Like a shark smelling blood in the water, my toddler can also smell when I am eating my secret stash of cookies.
I get it, credit cards – I’ve reached my limit too.
One way to find out if you’re old is to fall down in front of a group of people. If they laugh, you’re young, if they panic, you’re old.
me: what did you have for snack at preschool today?
4yo: well it was a munching thing and it looked like a square taco but it wasn’t a chocolate cookie
me:
Fun Adult Game: put your keys down. walk out of room. now try and remember where your keys are
Wrong answers only
Answer: Marriage
Hubs and I have fought so much lately I’ve lost 10 lbs. I thought about leaving him, but I’d like to lose another 10 lbs first.
Yes opposites attract, my husband dunks basketballs and I dunk donuts.
Always use a fish knife when eating fish, a tomato knife when eating tomato, and a Swiss Army knife when eating a member of the Swiss army.
My husband and I decided we don’t want to have children.
We will be telling them tonight.
My kids don’t recognize me with my mask on at school pick-ups, so I either have to dress as Waldo everyday or perform the Macarena.
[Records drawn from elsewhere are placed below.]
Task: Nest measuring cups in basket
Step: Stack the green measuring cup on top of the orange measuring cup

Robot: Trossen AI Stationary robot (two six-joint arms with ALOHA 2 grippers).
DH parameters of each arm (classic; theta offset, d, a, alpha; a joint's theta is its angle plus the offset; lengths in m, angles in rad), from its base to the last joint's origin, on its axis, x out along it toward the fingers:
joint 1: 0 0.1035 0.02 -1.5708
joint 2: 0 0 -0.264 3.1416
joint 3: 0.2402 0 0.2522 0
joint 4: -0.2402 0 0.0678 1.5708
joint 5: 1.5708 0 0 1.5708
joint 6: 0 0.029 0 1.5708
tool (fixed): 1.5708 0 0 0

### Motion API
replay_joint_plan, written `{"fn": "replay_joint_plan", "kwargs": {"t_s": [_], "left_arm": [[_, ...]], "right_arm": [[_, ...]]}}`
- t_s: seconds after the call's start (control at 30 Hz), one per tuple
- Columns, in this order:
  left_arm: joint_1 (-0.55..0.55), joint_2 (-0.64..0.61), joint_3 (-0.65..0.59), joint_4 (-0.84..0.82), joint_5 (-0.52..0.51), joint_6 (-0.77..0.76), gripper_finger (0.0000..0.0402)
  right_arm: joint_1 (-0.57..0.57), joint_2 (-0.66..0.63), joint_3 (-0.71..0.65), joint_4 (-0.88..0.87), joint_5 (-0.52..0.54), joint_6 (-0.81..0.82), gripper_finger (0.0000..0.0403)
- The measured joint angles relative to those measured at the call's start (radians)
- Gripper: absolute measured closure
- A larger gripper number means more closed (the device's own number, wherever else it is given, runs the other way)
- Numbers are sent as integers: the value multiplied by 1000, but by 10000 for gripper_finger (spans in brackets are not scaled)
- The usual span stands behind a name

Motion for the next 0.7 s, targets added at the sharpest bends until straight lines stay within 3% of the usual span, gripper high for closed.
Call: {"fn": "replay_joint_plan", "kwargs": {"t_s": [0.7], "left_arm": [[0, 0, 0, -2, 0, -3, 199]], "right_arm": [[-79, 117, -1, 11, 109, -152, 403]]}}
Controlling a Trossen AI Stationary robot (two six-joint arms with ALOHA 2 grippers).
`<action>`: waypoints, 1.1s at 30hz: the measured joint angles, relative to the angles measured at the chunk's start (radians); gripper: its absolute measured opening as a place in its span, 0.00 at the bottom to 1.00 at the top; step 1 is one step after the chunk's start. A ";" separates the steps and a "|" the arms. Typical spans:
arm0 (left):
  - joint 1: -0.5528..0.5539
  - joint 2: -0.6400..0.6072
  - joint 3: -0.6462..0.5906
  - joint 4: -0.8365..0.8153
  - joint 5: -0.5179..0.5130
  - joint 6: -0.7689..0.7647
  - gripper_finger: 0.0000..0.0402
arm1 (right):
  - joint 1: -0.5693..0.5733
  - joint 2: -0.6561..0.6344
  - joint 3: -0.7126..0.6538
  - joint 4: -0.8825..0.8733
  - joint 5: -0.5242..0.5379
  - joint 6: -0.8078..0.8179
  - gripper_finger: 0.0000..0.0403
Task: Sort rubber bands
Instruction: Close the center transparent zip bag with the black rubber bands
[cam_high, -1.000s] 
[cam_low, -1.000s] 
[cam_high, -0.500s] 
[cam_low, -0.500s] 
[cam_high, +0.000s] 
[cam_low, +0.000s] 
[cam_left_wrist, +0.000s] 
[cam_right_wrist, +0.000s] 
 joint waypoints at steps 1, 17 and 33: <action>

My grandpa once shot a hornet’s nest with a shotgun and had to spend 4 hours hiding under a log until the swarm dissipated. What I’m saying is, I come from a long line of poor decision makers so you can only expect so much
So it turns out that fat bearded man whose lap I was sitting on at the mall wasn’t Santa. LOL drugs.
2010’s:
Swallowing a Tide pod2020’s:
Swallowing an Air pod
me: THAT’S IT YOU’RE GROUNDED
son: [shrugs]
me: U LOSE UR PHONE
son: ok
me: AND UR COMPUTER
son: whatever
me: AND…AND…
son: [smirks]
me: NO GRAVITY FOR A WEEK
son: wait, no- [smacks into ceiling]
ME: I found a genie today
WIFE: that’s wonderful, I have some great ideas for wishes
ME: *looking at brand new unopened copies of Shrek 1, Shrek 2, and Shrek 3* I can’t wait to hear them
Not to brag but I can forget what I’m doing as I’m doing it
ME: hey did u get my letter?
HER: No
ME: weird, my carrier penguin should’ve made it by now
HER: You mean carrier pigeon?
ME: lol what
Oh, so when other ppl call their pets “fur baby” its fine but when I call a kid a “skin dog” somehow I’m “disgusting” and “the worst pediatrician in this hospital”??
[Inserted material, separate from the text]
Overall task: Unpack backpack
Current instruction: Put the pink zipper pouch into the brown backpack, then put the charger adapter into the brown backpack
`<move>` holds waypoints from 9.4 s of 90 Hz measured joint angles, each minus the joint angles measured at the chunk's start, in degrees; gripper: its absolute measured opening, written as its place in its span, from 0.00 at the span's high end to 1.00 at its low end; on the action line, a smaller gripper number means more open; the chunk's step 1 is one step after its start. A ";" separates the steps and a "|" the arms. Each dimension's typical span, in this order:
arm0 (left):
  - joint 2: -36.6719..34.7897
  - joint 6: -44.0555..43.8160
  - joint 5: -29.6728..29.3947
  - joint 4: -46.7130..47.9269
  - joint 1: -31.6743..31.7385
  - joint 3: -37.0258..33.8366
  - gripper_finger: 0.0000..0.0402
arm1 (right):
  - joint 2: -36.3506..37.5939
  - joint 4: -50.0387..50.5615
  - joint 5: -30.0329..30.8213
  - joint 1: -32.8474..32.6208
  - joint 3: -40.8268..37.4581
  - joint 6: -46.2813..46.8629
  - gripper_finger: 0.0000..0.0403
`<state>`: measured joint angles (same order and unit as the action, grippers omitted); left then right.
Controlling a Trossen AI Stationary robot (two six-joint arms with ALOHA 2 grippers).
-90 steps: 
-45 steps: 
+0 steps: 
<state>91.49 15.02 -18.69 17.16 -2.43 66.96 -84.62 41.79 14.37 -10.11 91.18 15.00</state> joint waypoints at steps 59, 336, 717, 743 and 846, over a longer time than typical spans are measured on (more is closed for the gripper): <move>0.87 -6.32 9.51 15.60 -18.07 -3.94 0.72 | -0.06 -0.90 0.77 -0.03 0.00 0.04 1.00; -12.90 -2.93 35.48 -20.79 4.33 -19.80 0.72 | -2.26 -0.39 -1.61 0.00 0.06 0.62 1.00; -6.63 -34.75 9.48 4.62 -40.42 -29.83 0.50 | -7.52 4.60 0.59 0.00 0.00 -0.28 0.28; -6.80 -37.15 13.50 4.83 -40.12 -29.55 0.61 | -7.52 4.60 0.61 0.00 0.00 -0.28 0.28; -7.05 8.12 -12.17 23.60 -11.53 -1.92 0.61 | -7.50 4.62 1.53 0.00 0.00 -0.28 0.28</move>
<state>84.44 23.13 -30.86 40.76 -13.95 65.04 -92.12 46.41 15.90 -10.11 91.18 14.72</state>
I’ll never be arm candy. I’m 50,
best I can be is an arm sandwich
Thinking about getting my dog fixed. Shouldn’t be too expensive. Just needs an oil change and a new timing belt.
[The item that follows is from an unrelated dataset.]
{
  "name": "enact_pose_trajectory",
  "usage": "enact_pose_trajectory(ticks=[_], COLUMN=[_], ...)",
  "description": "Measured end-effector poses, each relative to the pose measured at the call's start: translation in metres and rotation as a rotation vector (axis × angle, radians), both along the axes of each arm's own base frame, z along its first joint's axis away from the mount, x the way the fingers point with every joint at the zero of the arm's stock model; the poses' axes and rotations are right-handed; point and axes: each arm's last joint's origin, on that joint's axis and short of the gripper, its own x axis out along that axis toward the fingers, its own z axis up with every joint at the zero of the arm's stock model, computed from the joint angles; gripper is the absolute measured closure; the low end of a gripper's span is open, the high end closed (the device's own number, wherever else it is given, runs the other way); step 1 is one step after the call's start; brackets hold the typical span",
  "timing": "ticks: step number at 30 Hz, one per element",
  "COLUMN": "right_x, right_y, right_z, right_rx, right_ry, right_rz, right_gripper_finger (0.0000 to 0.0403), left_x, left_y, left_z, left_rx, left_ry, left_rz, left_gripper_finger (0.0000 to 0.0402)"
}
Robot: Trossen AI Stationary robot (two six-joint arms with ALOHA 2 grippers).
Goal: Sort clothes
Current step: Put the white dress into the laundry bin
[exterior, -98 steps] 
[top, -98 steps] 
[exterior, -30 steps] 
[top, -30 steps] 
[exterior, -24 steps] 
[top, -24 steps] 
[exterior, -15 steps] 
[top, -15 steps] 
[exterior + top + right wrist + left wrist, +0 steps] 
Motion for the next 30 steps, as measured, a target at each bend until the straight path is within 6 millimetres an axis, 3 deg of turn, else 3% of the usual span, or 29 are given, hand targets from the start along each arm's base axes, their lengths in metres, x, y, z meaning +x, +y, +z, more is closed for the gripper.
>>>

How I look taking the 2000th photo of my dog sleeping
*pulls up pants*
Me: It feels like I’ve got the world’s worst wedgie!
Proctologist: That’s normal.
M: …
P: Hey… Have you seen my glove?
My son just told me everyone wishes they had a mother like me and I don’t know if I should hug him or ask him what the hell he did wrong.